ACTION ITEM: Your copy should hold only the lines from the one with "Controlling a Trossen" to the one with "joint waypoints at", both included, each exactly as it stands below, with no pictures.

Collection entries

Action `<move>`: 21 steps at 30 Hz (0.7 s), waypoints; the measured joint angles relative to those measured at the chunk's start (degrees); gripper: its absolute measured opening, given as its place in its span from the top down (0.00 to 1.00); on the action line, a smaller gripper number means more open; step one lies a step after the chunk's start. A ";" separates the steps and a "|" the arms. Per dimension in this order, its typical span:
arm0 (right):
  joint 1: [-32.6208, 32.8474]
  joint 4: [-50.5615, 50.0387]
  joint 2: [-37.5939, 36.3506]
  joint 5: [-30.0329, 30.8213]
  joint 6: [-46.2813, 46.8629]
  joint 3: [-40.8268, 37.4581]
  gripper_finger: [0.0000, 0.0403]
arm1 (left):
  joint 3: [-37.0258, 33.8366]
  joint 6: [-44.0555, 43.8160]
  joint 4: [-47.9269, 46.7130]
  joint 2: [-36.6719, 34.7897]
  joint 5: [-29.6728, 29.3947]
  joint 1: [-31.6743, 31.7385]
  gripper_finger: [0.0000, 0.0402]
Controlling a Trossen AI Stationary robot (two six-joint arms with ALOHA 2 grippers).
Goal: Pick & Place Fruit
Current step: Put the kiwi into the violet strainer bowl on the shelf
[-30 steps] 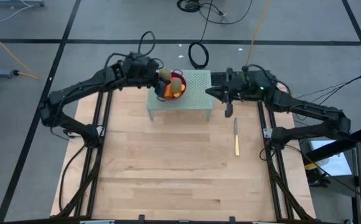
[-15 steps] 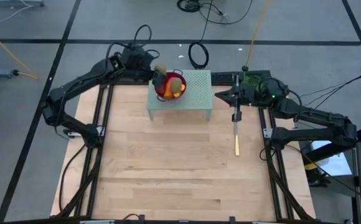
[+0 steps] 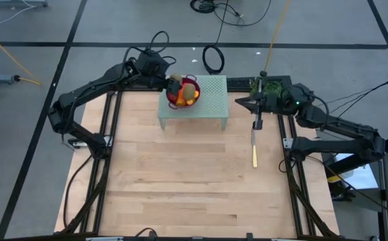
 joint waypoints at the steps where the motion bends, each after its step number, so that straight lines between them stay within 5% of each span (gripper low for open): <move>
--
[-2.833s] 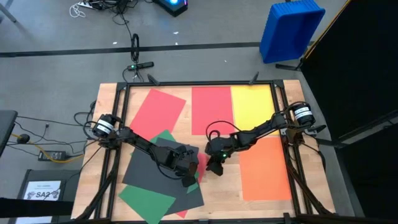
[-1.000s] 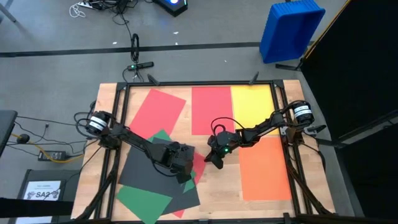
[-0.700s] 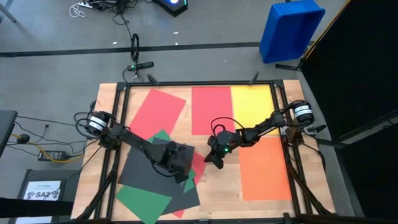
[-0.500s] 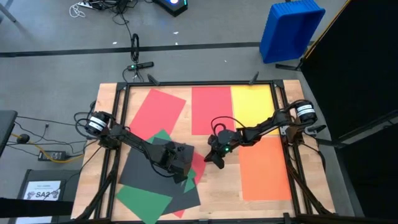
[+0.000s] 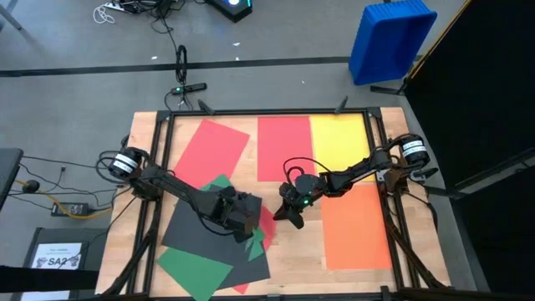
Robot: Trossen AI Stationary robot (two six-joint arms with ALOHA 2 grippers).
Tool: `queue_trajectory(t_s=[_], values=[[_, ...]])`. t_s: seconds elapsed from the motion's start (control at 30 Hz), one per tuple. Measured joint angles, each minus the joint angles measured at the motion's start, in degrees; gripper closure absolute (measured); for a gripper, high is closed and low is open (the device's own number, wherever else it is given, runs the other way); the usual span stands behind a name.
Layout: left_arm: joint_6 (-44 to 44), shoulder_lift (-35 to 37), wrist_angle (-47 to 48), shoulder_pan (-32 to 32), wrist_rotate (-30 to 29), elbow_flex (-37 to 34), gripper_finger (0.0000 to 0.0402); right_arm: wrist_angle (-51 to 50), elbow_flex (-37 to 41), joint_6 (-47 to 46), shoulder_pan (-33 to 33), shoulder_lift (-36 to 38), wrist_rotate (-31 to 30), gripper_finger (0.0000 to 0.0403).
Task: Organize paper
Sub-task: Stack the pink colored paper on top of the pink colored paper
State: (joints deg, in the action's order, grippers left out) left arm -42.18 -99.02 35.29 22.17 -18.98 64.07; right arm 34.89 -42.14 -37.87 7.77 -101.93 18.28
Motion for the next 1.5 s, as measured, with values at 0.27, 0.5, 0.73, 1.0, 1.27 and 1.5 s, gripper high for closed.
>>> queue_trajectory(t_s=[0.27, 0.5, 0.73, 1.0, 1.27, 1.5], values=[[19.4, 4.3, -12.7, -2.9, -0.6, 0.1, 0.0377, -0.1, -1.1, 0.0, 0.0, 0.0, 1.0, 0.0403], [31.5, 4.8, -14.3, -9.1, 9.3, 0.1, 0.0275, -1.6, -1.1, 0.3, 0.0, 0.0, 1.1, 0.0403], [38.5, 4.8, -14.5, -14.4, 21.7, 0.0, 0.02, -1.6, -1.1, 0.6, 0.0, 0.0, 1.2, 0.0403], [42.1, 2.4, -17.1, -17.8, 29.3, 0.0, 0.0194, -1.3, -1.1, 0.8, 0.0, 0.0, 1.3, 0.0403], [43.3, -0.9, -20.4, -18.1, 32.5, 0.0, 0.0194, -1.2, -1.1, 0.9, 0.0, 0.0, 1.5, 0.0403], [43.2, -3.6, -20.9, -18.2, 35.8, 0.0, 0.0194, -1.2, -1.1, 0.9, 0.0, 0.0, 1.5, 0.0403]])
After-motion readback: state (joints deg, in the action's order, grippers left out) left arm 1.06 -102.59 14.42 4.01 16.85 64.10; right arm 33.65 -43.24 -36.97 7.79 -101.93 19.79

COMPLETED TASK:
Controlling a Trossen AI Stationary robot (two six-joint arms with ALOHA 2 grippers).
Goal: Pick & Place Fruit
Current step: Put the kiwi into the violet strainer bowl on the shelf
[-30 steps] 
[-15 steps] 
[+0 steps] 
 joint waypoints at the steps where the motion bends, each after its step number, so that straight lines between them stay within 5% of each span (gripper low for open): <move>

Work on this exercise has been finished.